Iowa is in the middle of its annual bald eagle population survey and although the numbers are still coming in, all indications point to 2022 being a really good year for eagles wintering in Iowa.
Bald eagles are migratory, but only travel as far as necessary to find food. Eagles wintering in Iowa likely came from Minnesota, Wisconsin and Michigan, that have large resident populations, and join resident Iowa eagles looking for river sections with open water to dine on fish and waterfowl.
For years, the Mississippi River along eastern and southeastern Iowa was home to the highest number of eagles – both resident and wintering – but in recent years, the Iowa River and the Des Moines River have hosted more eagles.
“This year, we’ve had routes on the Iowa River in east central Iowa report more than 700 eagles, including 400 in a one-mile stretch,” said Stephanie Shepherd, wildlife biologist with the Iowa Department of Natural Resources Wildlife Diversity Program. “The lower stretch of the Des Moines River had a lot as well with more than 1,500 eagles reported from three routes. It looks like it’s going to be a pretty good count this year and we still have the traditional hot spots from the Mississippi River yet to come in.”
The survey began nationally in the 1980s when states were recruited to join the study. Participants would identify stretches along rivers as places where eagles would gather in the winter making them more easily counted. The survey routes are driven during the first two weeks of January. These initial routes have been part of Iowa’s surveys since the state joined the count in 1991.

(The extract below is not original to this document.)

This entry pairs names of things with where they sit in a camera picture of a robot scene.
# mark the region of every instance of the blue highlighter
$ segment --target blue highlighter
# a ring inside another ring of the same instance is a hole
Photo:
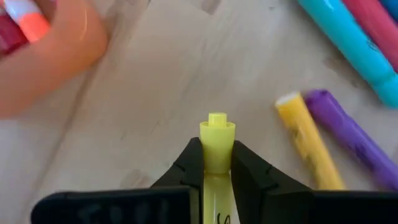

The population census had been managed by the U.S. Geological Survey, but is now housed with the U.S. Army Corps of Engineers. As many as 44 states have participated in the survey providing an important long-term dataset when the U.S. Fish and Wildlife Service considered removing the bald eagle in 2007 from the endangered species list.
That long-term dataset was more than just raw eagle totals; it includes both juvenile and adult eagles and the percentage of juveniles, which is an important metric in determining if the population is steady and not decreasing. The dropping juvenile numbers was one of the alarms that brought attention to the plight of bald eagles during its population crash.
“The survey has mirrored what we understand is going on in the population, like the rapid increase in the 1990s and the leveling off in the 2010s,” she said.
The bald eagle population trend extends beyond Iowa’s border to include other Midwestern states, as well. “We may be reaching population capacity, which is pretty cool,” Shepherd said.
Iowa’s resident eagles rarely leave the state. The state population is measured by nesting success and since the late 1990s, the number of nests in Iowa has increased four to five times, now numbering more than 500 across the state.
The best eagle viewing is along Iowa’s rivers where there is open water and roosting trees nearby. Eagles use these areas for food and one of the most popular areas for eagle viewing has been in Keokuk.
Bald Eagle Days originated in Keokuk who is hosting its 38th annual bald eagle days Jan. 15-16, and while the attendance numbers may not be as high as it was during the peak years in 2013-2014, eagle viewing over the Mississippi River still attracts a crowd.